Bagpiper Matthew Welch released his striking debut Ceol Nua just past the age of 25, and followed it up three years later with Dream Tigers, one of 2005’s best. The multi-talented New Yorker’s work is marked by the exploration of intersections between incongruous ethnic musical traditions. As always, his cross-cultural collisions on Blarvuster sound both excitingly novel and uncannily natural. On the first six tracks, Welch’s bagpipes lead his sextet through verdant Celtic terrain, buttressed by a rock rhythm section and peppered with Indonesian flourishes. It’s Welch at his most straightforwardly melodic, the joyous arrangements fluidly serpentine, their beauty intricately woven like a Celtic knot. Welch’s debut as a vocalist, though, may provide the bumps in the road for some listeners. He sings wordless canntaireachd (a system developed to aid bagpipers in the communication of music without pipes at the ready), whose high pitch and nasal quality doesn’t mesh as well with the music as his bagpipes, though they add a nice bit of gristle to the smoother tracks.
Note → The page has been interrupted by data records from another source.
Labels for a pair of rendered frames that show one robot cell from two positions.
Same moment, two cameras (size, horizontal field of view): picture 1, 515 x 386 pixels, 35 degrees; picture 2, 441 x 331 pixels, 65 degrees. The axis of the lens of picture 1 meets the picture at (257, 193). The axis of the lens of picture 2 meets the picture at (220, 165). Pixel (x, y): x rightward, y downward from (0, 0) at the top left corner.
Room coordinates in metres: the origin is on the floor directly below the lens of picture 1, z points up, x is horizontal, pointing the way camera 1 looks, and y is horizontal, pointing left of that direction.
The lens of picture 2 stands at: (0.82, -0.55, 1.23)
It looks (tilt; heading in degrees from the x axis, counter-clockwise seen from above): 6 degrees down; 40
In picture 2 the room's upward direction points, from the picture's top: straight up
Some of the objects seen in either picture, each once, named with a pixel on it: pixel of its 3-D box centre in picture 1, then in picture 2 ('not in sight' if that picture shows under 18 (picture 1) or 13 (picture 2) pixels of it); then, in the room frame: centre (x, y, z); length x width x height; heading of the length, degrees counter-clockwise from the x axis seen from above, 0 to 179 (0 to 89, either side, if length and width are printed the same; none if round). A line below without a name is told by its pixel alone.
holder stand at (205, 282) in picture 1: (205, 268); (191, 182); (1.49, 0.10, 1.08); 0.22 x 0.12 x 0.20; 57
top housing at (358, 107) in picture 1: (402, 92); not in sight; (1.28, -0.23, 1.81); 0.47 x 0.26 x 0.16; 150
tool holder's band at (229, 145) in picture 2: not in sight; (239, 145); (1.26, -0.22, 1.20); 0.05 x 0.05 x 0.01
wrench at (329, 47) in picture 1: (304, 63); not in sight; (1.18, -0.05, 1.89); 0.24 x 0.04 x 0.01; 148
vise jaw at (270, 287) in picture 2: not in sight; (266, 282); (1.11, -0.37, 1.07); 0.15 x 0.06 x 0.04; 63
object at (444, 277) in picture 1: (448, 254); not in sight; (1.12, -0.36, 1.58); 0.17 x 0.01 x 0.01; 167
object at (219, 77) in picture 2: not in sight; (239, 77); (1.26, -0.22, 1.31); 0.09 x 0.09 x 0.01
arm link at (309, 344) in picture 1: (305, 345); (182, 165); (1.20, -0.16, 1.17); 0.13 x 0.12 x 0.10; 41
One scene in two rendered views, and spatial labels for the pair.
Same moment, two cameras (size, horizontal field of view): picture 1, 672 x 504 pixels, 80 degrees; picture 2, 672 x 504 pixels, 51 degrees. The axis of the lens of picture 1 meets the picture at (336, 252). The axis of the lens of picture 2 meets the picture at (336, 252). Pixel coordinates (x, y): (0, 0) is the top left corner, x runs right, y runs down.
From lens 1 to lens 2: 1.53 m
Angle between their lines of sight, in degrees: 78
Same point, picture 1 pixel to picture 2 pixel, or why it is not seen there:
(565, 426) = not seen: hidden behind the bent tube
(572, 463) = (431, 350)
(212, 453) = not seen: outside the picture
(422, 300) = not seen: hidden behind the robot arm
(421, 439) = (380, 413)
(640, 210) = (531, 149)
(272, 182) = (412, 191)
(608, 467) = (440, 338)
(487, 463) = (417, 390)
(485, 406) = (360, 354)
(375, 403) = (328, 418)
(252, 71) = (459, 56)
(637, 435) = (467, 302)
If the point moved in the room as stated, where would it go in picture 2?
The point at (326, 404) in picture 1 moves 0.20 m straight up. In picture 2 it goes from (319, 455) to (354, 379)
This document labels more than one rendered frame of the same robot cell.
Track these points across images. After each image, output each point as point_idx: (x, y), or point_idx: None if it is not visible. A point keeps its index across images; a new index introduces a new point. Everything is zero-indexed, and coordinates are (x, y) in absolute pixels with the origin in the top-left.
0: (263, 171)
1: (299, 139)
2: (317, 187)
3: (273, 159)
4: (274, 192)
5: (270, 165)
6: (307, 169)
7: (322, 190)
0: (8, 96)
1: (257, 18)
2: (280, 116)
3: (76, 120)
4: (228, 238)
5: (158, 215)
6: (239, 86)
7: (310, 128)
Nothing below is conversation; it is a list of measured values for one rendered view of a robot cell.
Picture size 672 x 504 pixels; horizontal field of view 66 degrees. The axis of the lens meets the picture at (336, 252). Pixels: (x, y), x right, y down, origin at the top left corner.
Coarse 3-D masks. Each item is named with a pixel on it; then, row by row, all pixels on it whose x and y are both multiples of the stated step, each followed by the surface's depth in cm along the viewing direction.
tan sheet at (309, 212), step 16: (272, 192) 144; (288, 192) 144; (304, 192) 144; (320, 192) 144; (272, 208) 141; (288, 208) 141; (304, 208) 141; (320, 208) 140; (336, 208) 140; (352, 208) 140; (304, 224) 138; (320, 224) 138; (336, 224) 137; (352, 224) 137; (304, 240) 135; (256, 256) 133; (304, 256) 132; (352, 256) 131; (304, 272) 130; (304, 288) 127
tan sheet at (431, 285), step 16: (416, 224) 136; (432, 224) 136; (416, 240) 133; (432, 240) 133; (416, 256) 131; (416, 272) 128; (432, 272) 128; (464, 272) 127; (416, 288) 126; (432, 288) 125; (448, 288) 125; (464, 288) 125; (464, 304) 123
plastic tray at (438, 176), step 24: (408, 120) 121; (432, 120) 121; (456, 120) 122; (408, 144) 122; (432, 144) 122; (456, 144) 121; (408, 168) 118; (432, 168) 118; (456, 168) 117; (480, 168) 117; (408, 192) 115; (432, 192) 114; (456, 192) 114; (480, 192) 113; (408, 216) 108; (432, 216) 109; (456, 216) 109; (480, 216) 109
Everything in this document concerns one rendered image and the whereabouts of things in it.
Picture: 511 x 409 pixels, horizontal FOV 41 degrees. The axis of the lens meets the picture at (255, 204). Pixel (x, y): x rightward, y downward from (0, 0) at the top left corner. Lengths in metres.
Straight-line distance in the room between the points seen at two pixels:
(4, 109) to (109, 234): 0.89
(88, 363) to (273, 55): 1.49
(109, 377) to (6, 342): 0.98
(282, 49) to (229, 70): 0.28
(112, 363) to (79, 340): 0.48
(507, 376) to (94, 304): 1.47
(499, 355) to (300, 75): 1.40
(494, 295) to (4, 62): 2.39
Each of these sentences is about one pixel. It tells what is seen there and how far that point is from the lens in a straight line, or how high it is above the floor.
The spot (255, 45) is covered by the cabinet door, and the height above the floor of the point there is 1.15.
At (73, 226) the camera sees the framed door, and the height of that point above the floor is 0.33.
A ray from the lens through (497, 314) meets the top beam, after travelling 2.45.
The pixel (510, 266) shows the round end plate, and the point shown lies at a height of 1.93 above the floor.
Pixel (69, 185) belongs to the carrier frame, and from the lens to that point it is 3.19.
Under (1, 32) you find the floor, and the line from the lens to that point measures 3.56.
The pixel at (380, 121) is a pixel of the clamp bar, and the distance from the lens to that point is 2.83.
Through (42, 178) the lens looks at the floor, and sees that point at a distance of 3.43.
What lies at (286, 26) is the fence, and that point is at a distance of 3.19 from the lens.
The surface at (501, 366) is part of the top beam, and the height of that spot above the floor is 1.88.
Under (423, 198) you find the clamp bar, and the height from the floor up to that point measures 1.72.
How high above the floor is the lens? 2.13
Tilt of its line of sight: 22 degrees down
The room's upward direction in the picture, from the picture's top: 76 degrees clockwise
Blarvuster ends with Canntaireachd Masolah, a 30-minute Eastern-influenced opera in four movements. Welch’s canntaireachd meshes more organically this time around, and the music has a moody and mysterious air that communicates emotion with nary an understandable word. Welch’s music is equally appealing intellectually and aesthetically, and Blarvuster is another strong entry in an already impressive oeuvre.